Francis’ encyclical, which has circulated to 5,000 bishops and could reach two billion Catholics around the world, is a searing indictment of big business and climate doubters. “Both the cry of the earth and the cry of the poor” must now be heard, it said. “The earth, our home, is beginning to look more and more like a pile of filth.” In other words, we‘re custodians of the air we breathe, the water we drink and the land that nourishes us. And we’ve turned spaceship earth into the most toxic landfill in the galaxy.
The Pope’s message is especially applicable here in Maryland, where natural resources are mainstays of our lives and livelihoods. The Chesapeake Bay, characterized by H.L. Mencken as “the world’s largest protein factory,” is a major source of employment as well as recreation. Hundreds of millions of dollars are spent trying to resuscitate its vanishing aquatic life. The state has more miles of inland waterways than any other.
Baltimore was the first major city in the nation to dig up its streets, in 1906, and install separate storm water and sanitary sewer systems in an effort to abate pollution. And in the 1960s, strip mining, the forerunner to fracking, was outlawed in Western Maryland because toxic acids were leeching into waterways that were poisoning the Bay. In the 1980s, the Baltimore-Washington area was declared among the most polluted in the nation because of auto missions from the overabundance of traffic. Auto emissions testing facilities were built and vehicle testing is required every two years. The Baltimore area also had one of the nation’s highest death rates from cancer that was attributed to industrial pollution.
And on the table before the ministers of influence in Annapolis are proposals to replace cars with public transit—the Red Line in Baltimore and the Purple Line in the Maryland suburbs around Washington—that would reduce the amount of pollutants fouling the air. Federal money, $900 million for each system, disappears if a decision is not made by August.
So it’s not as if the Pope is onto something new. Ninety-seven percent of the world’s scientists have already affirmed what he’s saying. The point is that Francis, an admired and beloved pontiff for his simplicity and forthrightness and an activist pope, is kicking up a fuss and—as euphemistic American’s like to say—starting a conversation. He has aligned the moral force of his position with preserving the environment and salvaging humanity.

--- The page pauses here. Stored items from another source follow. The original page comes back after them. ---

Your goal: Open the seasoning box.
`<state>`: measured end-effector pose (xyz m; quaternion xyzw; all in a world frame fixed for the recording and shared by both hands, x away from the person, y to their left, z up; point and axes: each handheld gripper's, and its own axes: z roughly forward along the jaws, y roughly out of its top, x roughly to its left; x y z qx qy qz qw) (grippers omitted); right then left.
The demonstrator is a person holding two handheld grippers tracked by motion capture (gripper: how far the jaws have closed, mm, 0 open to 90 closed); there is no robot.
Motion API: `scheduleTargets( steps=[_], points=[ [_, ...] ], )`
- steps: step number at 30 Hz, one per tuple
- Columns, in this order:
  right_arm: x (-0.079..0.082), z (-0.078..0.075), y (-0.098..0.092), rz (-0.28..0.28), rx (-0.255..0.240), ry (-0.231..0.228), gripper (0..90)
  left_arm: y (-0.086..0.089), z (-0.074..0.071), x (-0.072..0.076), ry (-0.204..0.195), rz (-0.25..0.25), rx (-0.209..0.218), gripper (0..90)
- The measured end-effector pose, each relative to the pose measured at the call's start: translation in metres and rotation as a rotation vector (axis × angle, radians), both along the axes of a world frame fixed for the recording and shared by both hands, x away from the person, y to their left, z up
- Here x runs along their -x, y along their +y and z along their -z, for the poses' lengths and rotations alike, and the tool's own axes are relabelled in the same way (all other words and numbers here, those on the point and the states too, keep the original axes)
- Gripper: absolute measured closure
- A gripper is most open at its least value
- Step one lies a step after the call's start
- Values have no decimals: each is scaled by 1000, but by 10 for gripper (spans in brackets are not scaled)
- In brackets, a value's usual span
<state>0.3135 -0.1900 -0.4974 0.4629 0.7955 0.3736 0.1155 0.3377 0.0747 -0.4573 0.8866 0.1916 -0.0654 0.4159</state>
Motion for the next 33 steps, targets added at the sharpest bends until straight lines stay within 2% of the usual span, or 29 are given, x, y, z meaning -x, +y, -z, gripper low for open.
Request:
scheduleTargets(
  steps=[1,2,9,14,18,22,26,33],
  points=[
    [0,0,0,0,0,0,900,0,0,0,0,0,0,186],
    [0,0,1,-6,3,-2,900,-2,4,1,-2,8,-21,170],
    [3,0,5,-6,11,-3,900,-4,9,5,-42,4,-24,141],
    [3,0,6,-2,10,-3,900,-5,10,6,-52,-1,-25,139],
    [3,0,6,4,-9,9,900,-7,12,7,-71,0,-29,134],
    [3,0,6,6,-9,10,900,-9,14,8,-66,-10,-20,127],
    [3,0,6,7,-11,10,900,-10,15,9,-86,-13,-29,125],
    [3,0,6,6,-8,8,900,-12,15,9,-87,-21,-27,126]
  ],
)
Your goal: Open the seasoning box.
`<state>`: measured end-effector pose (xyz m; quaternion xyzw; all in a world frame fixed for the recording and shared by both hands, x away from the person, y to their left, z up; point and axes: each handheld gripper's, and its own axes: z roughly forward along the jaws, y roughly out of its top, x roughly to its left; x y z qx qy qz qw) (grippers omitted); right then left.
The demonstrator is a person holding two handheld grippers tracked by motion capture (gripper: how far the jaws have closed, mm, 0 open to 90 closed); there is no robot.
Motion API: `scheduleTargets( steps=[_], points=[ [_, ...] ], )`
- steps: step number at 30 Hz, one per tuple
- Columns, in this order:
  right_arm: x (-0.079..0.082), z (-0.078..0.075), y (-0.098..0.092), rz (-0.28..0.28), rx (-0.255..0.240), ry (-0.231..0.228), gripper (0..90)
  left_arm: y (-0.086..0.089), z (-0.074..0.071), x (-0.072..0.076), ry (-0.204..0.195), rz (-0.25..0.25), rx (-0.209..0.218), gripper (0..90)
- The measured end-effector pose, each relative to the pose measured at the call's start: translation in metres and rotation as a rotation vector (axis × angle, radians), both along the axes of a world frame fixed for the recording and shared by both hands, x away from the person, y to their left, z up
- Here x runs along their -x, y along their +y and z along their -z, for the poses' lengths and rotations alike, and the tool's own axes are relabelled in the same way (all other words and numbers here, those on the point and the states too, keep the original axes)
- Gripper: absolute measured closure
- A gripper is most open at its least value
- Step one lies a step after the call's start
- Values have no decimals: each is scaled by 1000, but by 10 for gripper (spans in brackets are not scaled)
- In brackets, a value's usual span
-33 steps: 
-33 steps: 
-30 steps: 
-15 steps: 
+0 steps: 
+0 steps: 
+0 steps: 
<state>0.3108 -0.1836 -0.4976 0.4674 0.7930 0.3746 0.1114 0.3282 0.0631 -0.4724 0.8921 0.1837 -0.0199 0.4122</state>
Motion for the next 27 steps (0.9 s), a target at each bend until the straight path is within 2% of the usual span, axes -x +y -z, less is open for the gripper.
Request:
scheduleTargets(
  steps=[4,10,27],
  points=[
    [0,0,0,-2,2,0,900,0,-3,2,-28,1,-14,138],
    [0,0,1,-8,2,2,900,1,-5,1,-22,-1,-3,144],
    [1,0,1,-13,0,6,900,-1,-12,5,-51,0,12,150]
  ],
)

And to underline the irony, the Pope is scheduled to address Congress when he visits America in September where he can look Inhofe straight in the eye in a silent duel over God’s view of a man-made environmental Apocalypse.
In his document, Francis calls for a “bold cultural revolution.” “We are not God,” the Pope reminds us, and to stop acting as if we are “usurping the place of God, even to the point of claiming an unlimited right to trample his creation underfoot.”

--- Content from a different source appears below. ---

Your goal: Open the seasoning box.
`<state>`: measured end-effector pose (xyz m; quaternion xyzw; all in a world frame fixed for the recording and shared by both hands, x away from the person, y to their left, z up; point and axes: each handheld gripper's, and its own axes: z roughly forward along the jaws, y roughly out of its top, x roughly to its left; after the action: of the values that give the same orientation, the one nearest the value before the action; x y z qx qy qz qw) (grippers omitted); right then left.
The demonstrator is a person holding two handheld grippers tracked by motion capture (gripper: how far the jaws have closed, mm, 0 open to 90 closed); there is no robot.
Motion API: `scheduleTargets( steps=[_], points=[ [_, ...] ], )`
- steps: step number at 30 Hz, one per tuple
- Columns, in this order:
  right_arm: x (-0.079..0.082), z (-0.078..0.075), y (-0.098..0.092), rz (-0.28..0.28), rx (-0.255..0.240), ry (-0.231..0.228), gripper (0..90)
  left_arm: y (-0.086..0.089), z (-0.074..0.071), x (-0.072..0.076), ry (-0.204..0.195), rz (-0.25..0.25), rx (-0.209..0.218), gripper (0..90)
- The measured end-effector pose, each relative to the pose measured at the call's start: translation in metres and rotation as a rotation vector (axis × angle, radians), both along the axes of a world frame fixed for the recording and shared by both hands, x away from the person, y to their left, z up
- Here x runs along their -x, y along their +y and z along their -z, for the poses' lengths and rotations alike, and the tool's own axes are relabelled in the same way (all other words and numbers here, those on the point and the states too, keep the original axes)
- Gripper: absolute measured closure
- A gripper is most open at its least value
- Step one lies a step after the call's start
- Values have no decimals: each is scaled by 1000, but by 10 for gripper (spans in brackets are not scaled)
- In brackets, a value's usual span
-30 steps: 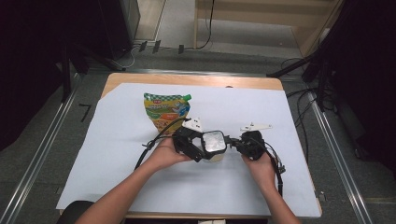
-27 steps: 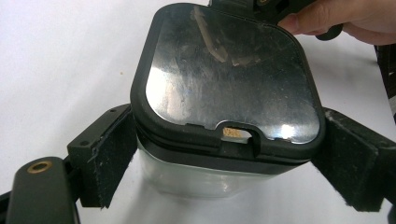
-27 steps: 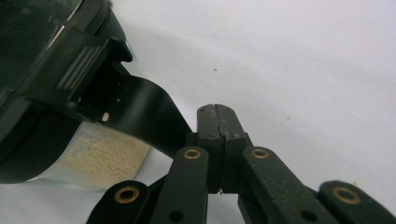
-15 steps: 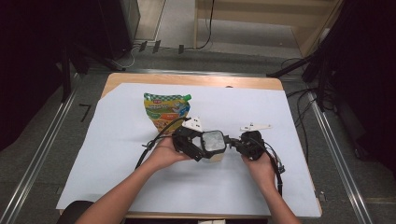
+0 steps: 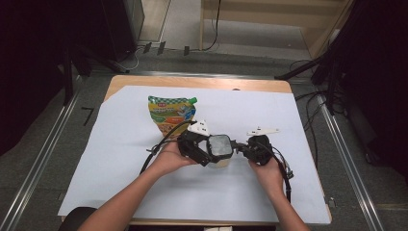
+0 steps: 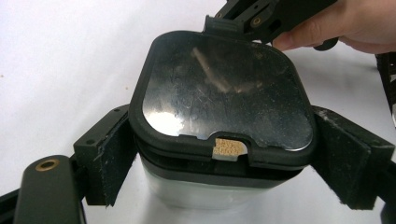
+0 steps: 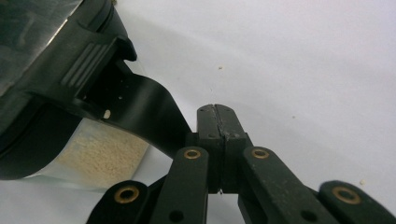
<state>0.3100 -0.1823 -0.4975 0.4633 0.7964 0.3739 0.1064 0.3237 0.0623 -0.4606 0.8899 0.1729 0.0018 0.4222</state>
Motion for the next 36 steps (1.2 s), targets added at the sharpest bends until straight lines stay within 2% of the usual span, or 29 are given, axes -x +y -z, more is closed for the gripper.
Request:
scheduleTargets(
  steps=[7,16,22,26,36],
  points=[
    [0,0,0,-1,-1,1,900,-1,-4,0,1,5,16,152],
    [0,-1,-1,0,-4,6,900,-5,-7,1,-1,7,-5,151],
    [1,-1,0,1,-5,6,900,-6,-9,1,-8,7,2,151],
    [1,-2,-1,-4,-7,5,900,-7,-13,3,-26,4,0,153],
    [1,-2,-1,-4,-8,6,900,-9,-16,3,-30,2,-9,154]
  ],
)
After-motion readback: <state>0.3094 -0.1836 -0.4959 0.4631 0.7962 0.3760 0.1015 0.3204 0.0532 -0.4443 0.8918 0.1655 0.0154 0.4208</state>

The Catholic Church has, over the centuries, been in the thick of scientific debate, often on the wrong side. Galileo comes to mind, as does Darwin. In this instance, and on the remarkable occasion of Laudato si, Francis and the church are on the side of, shall we say, the angels. Francis does not submit to Wall Street. He answers to a higher authority.
It is significant to note that Francis chose for his name that of his patron, St. Francis of Assisi, a man who lived a simple life, who loved all things great and small, plant and animal. But Francis’ message is not one of benign pantheism. It is a call to action.
“Most global warming in recent decades is due to the great concentration of greenhouse gases (carbon dioxide, methane, nitrogen oxides and others) released mainly as a result of human activity,” the manifesto says, as reported. “Concentrated in the atmosphere, these gases do not allow the warmth of the sun’s rays reflected by the earth to be dispersed in space.” The urgency for action doesn’t get any more compelling than that.